Kontroversen am Haus, seine zahlreichen Tourneen als Dirigent eigener Werke und antisemitische Tendenzen (Mahler war gebürtiger Jude, aber zum Katholizismus konvertiert) setzten seiner Wiener Zeit dann auch im Jahr 1907 ein Ende - und bereiteten seinen Wechsel nach New York vor.

Ehe mit Alma Schindler

In Wien hatte Mahler auch seine berühmte Ehefrau kennengelernt: Alma Schindler heiratete er im Jahr 1902. Die ältere der beiden Töchter Maria (geb. 1902) und Anna (geb. 1904) starb 1907, was eine schwierige Zeit in der Ehe einleitete.
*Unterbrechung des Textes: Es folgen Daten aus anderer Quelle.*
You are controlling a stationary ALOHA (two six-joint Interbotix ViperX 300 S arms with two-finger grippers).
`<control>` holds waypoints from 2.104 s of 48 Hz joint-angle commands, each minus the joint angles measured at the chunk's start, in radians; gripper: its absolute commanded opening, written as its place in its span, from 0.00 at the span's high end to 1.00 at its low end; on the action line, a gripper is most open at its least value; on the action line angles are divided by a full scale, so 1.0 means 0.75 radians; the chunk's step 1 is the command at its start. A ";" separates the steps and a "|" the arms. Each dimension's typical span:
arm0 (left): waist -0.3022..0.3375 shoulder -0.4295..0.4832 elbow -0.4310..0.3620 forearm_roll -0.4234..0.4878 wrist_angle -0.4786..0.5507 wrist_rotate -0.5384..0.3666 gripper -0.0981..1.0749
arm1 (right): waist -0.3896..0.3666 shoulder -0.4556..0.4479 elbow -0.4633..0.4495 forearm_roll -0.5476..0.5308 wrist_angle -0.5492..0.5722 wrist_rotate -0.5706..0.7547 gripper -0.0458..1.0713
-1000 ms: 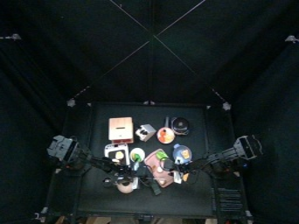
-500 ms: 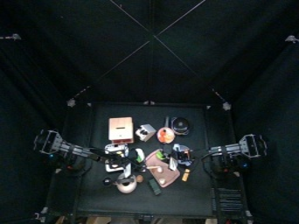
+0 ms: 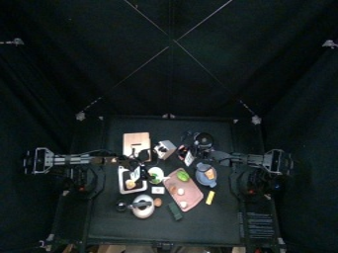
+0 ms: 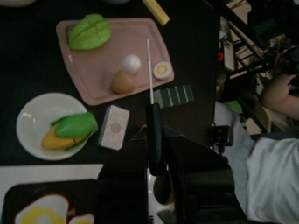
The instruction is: Put pairing knife back in holder
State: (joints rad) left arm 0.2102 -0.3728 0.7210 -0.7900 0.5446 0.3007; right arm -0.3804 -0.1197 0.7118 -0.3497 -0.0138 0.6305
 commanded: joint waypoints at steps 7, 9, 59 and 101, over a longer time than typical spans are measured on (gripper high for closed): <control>0.063 -0.012 -0.139 0.403 0.278 -0.340 0.63 | -0.080 0.088 -0.147 -0.031 -0.014 0.002 0.57; 0.065 -0.016 -0.160 0.530 0.307 -0.458 0.64 | -0.084 0.115 -0.168 -0.037 -0.014 0.002 0.57; -0.104 0.110 -0.303 1.301 0.348 -1.317 0.63 | -0.127 0.233 -0.233 -0.096 0.047 0.000 0.58; -0.055 0.166 -0.305 1.307 0.337 -1.309 0.63 | -0.127 0.235 -0.233 -0.096 0.047 -0.010 0.58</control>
State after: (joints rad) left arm 0.1595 -0.2408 0.5216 0.1841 0.8053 -0.6826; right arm -0.4709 0.0752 0.5599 -0.4218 0.0261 0.6243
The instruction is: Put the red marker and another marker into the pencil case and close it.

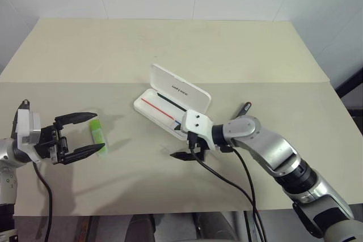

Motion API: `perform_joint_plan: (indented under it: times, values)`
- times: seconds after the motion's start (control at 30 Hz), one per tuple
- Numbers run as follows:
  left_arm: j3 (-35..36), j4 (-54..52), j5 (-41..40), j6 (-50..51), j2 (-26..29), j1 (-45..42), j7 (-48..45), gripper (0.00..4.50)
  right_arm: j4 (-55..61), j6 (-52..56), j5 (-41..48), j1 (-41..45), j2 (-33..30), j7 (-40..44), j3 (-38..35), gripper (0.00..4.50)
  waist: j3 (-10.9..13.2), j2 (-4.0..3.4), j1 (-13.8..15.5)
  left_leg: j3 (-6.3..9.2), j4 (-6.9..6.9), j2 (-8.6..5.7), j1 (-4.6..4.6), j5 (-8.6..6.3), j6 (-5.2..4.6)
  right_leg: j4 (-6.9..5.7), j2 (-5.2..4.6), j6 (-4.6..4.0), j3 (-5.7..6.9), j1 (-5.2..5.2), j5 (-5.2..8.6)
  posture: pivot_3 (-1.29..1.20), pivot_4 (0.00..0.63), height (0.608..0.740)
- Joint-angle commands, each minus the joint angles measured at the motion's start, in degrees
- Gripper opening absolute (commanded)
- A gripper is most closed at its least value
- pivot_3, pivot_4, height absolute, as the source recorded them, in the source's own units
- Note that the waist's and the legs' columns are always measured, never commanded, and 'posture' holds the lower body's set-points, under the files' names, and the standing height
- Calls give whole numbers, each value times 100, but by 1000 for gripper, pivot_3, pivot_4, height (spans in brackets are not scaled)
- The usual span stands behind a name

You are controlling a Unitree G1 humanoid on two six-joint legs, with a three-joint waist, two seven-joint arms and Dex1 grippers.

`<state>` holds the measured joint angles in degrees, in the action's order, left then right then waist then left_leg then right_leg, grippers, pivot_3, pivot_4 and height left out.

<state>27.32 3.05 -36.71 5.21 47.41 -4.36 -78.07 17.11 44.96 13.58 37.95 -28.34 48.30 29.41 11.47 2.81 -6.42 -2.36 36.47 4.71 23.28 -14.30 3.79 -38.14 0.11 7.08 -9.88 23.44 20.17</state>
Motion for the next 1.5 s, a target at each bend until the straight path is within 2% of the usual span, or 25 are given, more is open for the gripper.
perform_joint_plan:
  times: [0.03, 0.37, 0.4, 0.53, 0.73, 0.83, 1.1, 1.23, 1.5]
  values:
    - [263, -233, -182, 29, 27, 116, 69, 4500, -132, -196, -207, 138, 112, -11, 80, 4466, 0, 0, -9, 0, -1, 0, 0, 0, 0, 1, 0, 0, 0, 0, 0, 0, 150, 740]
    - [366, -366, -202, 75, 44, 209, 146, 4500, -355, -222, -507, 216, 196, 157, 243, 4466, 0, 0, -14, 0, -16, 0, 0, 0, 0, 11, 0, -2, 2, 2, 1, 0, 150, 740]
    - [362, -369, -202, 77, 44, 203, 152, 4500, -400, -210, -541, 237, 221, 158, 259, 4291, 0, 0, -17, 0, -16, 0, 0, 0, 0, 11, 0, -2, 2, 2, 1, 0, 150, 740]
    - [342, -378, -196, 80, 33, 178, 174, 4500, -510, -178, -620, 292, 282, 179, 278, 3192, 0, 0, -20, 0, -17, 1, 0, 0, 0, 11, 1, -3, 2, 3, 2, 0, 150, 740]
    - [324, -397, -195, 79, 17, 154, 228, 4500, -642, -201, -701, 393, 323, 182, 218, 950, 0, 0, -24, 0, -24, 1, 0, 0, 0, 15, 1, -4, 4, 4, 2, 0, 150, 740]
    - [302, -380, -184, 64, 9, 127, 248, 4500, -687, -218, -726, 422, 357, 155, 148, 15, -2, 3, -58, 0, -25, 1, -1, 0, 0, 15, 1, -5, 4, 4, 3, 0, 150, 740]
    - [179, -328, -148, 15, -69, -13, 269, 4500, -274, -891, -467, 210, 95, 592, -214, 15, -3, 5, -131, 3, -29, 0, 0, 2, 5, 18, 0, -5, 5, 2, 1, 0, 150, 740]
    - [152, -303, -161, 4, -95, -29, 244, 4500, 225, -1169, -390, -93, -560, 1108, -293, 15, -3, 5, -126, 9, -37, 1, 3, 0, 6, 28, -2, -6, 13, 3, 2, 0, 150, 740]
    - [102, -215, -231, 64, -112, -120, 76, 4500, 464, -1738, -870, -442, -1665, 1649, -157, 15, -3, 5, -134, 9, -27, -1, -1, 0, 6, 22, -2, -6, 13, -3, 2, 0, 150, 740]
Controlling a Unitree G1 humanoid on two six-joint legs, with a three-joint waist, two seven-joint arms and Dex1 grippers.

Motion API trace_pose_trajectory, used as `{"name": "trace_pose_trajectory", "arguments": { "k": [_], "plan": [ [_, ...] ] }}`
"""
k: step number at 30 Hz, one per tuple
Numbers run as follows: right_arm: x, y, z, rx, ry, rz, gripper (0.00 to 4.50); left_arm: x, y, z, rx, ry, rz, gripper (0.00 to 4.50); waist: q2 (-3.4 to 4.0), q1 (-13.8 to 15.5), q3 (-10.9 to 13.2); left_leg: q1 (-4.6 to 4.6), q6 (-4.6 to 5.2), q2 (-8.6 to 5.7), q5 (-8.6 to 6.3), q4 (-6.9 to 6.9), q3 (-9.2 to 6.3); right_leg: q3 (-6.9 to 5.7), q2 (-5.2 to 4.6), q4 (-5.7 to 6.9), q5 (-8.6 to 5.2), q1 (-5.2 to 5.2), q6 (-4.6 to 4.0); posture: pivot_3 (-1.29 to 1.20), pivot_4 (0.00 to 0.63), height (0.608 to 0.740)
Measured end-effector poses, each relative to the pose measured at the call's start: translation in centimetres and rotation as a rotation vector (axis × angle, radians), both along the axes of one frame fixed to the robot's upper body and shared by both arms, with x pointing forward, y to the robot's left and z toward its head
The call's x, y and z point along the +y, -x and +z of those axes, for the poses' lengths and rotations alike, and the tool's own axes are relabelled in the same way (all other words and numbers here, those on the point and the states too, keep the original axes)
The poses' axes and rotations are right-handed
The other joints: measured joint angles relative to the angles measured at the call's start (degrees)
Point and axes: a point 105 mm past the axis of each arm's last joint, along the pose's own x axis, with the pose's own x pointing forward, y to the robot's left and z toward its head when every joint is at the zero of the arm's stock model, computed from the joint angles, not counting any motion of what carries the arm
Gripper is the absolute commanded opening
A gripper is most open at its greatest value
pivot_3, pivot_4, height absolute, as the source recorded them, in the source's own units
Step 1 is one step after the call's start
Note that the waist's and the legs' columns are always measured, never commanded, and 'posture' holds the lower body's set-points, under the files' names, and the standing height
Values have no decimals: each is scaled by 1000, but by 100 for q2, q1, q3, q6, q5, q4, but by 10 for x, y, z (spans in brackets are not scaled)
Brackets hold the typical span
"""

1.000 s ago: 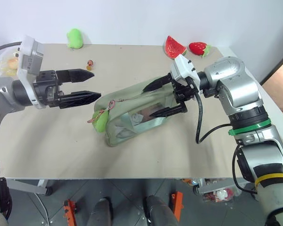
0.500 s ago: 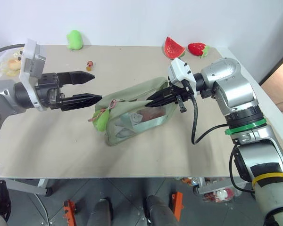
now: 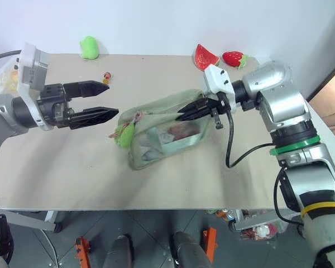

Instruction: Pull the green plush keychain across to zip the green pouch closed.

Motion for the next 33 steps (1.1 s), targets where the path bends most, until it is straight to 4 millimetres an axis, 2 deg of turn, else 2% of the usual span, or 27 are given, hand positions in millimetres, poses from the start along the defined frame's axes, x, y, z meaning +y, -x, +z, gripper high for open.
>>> {"name": "trace_pose_trajectory", "arguments": {
  "k": [3,7,18,26,33],
  "plan": [
    [-7,-18,15,-40,-13,-111,46,2,-1,-1,-9,16,12,4500,-1,-6,-1,1,0,0,0,-2,2,0,-1,0,0,-1,-2,0,150,740],
    [-7,-24,11,-21,-19,-133,46,4,-2,-8,16,30,19,4500,0,-7,0,-4,0,0,-1,-8,1,1,0,0,-3,-7,1,0,150,740],
    [20,-10,8,-1,-31,-26,46,7,-4,-5,10,57,41,4500,1,-9,0,-9,1,1,-1,-9,-3,-1,1,1,-4,-10,3,0,150,740],
    [19,-13,1,26,-52,-72,46,9,-4,-7,18,61,49,4500,1,-8,0,-7,0,2,-1,-5,-2,-1,2,2,-1,-9,-1,0,150,740],
    [17,-24,13,24,-110,-173,46,10,-5,-7,23,63,51,4500,0,-8,0,-7,0,2,0,-6,-2,-1,2,3,-1,-9,0,0,150,740]
  ]
}}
Alma fühlte sich vernachlässigt und begann 1910 eine Beziehung mit dem Architekten Walter Gropius, ein schwerer Schlag für Mahler, dem in dieser Zeit auch ein Herzfehler diagnostiziert wurde.

In den USA, aber auch in Europa war er weiterhin mit Uraufführungen seiner späten Symphonien hochaktiv, die umjubelte der 8. "Symphonie der Tausend" war die letzte, die er erlebte. Am 18. Mai 1911 starb er in Wien und wurde auf dem Grinzinger Friedhof beigesetzt.

Mahler-Renaissance

Vor der Mahler-Renaissance der 1960er blieb es für den Komponisten Mahler schwer. Er wurde vergessen, verschwiegen oder gar verboten. Er galt als Epigone Bruckners und Wagners. Erst nach dem Zweiten Weltkrieg brachten Dirigenten wie Leonard Bernstein seine wahre Bedeutung als Vorreiter der Moderne ans Licht - und seinen Einfluss auf Komponisten wie Schönberg, Webern oder Schostakowitsch.

Er suchte nach neuen Wegen, arbeitete Märsche, Tänze, Volkslieder - "Trivialmusik" - in seine Werke ein und gab der symphonischen Klangwelt eine neue Breitendimension. Als "Unzeitgemäßen" hat sich Mahler selbst gesehen. Er hatte recht: Seiner Zeit war er voraus.